■ **Try it**
Below are the entries; count how many lines contain the word "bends" and reply with that number alone.

■ **Data for this exercise**
+++

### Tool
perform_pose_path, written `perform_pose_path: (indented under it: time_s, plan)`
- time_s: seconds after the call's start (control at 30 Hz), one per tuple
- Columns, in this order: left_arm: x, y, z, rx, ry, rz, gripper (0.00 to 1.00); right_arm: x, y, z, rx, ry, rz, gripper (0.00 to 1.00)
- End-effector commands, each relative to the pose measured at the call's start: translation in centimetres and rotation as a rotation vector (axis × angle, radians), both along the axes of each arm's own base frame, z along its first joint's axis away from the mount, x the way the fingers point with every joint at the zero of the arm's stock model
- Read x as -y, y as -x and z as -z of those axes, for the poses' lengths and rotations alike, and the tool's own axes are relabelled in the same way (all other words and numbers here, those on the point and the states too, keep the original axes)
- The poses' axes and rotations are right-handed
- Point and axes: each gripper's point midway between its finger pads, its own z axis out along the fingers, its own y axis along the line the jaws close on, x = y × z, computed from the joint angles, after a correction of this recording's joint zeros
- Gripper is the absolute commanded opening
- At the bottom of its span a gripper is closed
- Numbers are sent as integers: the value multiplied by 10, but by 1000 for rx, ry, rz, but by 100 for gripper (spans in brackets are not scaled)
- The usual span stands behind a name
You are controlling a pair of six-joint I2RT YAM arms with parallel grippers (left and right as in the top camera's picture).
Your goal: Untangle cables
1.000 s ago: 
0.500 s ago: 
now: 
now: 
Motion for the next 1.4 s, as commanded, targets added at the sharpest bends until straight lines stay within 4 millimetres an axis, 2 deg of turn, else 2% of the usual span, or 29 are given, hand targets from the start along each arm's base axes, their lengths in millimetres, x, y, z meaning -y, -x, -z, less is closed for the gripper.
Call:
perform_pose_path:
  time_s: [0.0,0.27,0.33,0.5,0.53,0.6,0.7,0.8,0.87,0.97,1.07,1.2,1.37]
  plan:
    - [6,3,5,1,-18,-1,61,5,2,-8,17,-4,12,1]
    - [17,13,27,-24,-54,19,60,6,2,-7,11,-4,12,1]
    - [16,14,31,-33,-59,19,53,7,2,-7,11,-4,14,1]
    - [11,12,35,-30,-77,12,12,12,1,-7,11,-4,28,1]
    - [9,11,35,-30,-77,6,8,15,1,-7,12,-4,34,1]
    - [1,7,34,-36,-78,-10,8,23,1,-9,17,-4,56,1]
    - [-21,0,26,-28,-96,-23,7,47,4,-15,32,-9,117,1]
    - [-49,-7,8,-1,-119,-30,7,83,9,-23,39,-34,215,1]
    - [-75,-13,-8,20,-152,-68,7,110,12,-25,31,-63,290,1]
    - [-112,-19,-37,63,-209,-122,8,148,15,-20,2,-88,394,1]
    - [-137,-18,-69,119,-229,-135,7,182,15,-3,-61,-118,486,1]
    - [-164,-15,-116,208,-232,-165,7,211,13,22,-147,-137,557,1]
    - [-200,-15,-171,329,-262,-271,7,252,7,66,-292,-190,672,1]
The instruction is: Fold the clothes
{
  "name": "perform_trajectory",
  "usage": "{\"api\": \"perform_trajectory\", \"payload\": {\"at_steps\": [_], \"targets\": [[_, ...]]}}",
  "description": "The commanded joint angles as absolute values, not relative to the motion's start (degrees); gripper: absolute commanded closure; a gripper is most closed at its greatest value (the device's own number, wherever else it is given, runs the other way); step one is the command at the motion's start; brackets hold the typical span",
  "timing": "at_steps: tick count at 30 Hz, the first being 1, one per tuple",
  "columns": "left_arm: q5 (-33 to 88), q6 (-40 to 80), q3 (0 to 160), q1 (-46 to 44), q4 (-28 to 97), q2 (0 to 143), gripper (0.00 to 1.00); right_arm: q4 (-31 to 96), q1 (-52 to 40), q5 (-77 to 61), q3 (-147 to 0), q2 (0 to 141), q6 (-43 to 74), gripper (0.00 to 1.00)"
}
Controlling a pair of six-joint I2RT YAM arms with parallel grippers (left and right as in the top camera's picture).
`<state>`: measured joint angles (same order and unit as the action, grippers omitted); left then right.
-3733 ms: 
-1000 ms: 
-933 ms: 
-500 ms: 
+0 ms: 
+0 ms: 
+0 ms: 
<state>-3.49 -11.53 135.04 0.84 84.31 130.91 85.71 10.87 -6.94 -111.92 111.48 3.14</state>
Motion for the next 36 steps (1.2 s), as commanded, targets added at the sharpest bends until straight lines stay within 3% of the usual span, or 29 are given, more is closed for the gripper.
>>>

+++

■ **The answer**
2